**Problem:** The result should be every line in the material below containing the string "thing".

**Record excerpts:**
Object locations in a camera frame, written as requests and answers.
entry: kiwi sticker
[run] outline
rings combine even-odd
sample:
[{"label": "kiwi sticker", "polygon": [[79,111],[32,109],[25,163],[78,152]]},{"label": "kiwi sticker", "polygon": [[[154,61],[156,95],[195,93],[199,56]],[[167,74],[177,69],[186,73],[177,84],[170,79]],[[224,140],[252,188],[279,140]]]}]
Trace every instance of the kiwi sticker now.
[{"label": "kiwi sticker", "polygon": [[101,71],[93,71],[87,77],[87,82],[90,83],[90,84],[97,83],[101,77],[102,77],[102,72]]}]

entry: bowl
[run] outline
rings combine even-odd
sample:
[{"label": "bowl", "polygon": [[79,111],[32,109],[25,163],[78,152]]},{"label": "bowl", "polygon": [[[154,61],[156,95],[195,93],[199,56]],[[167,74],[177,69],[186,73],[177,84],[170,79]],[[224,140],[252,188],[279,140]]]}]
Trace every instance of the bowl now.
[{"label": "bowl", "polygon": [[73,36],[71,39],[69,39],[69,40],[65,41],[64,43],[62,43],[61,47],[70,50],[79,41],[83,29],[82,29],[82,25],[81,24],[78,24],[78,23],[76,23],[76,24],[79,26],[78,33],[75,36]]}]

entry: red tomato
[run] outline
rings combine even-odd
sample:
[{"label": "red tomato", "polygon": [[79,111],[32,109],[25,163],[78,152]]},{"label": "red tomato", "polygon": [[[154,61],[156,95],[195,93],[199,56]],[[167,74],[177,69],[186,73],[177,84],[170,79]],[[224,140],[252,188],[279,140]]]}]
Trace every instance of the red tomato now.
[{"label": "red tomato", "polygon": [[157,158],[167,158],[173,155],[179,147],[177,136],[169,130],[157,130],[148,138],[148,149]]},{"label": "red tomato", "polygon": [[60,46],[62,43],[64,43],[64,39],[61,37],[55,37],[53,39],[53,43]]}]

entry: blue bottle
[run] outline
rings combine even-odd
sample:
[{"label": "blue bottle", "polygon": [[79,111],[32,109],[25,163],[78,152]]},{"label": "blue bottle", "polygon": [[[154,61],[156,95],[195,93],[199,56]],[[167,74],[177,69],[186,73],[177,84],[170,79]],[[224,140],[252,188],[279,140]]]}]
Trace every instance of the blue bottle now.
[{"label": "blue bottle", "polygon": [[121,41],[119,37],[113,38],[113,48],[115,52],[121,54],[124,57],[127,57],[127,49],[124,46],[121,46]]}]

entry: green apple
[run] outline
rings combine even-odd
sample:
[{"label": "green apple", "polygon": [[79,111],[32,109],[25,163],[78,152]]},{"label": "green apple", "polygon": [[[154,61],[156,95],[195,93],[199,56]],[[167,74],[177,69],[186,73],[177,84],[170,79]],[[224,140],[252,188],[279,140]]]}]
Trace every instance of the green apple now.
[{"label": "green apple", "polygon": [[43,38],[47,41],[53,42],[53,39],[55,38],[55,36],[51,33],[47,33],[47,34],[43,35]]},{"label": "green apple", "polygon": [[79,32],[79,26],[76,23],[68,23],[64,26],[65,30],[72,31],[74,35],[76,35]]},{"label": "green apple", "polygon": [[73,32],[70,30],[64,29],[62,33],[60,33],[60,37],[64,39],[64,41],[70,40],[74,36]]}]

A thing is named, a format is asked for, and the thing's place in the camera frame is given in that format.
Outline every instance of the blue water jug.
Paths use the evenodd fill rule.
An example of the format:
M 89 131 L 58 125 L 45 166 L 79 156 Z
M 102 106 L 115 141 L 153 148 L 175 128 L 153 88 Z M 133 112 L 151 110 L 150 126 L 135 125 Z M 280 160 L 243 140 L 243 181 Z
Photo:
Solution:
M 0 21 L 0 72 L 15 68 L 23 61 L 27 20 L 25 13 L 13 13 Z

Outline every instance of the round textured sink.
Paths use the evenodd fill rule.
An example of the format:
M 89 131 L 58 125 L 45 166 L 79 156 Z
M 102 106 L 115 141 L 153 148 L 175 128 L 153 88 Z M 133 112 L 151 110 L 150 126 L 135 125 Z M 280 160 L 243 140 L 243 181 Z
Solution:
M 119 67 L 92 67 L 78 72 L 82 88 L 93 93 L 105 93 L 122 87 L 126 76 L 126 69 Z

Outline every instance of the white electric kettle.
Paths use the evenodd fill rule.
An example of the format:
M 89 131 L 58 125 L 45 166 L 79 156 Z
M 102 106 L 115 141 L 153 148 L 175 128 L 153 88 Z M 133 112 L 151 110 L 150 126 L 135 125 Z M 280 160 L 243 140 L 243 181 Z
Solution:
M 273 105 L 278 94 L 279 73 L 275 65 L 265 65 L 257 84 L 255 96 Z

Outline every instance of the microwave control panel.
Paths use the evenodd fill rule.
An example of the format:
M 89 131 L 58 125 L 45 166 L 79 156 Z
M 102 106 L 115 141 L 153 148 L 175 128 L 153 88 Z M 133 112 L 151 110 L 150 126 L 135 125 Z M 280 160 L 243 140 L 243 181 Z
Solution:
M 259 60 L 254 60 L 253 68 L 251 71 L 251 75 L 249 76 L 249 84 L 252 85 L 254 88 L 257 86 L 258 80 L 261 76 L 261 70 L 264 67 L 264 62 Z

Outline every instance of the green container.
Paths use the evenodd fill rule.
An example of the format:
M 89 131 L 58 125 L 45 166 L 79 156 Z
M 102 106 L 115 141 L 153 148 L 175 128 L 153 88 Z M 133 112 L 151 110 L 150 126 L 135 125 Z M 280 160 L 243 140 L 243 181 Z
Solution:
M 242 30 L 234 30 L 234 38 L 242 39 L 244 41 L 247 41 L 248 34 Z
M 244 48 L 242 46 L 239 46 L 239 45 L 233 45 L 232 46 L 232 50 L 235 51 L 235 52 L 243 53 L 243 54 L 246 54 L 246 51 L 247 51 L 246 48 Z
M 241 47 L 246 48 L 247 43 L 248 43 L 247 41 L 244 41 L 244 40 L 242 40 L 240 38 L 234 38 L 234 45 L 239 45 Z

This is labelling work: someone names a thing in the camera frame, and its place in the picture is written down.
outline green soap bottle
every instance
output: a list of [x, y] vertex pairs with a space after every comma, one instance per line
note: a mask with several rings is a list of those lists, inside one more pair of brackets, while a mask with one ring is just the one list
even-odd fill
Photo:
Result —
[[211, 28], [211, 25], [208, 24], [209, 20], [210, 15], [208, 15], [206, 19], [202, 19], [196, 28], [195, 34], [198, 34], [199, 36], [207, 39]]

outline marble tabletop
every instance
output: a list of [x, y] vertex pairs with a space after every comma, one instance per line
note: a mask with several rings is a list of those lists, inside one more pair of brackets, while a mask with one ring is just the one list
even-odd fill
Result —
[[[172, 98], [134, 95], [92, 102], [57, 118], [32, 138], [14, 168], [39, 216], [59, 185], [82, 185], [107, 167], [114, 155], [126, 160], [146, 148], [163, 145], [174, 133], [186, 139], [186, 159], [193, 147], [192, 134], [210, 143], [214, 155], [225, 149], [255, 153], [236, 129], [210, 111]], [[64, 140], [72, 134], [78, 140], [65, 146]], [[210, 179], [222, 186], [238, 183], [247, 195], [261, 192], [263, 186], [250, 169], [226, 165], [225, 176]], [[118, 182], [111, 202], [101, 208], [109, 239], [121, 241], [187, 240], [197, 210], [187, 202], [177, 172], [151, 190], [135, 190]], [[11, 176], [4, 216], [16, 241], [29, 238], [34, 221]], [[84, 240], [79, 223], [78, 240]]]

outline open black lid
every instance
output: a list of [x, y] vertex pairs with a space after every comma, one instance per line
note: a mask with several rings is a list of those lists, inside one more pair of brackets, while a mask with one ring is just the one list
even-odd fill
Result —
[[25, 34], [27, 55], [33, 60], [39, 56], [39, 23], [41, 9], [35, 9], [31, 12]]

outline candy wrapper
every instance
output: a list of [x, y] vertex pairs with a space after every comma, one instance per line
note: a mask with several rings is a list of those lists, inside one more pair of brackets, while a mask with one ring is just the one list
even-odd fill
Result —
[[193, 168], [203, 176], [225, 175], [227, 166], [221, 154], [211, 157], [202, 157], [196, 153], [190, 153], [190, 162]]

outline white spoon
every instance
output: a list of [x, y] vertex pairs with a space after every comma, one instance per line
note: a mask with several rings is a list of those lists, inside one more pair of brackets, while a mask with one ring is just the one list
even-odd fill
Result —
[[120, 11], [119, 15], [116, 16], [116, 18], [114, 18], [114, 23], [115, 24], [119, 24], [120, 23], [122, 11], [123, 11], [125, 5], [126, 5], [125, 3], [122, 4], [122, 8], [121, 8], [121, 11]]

**Response area:**
A thing is named, a format is asked for, and the thing's place in the camera frame is given in that format.
This is labelling work: someone names a thing in the camera frame, and its place in the picture is written down.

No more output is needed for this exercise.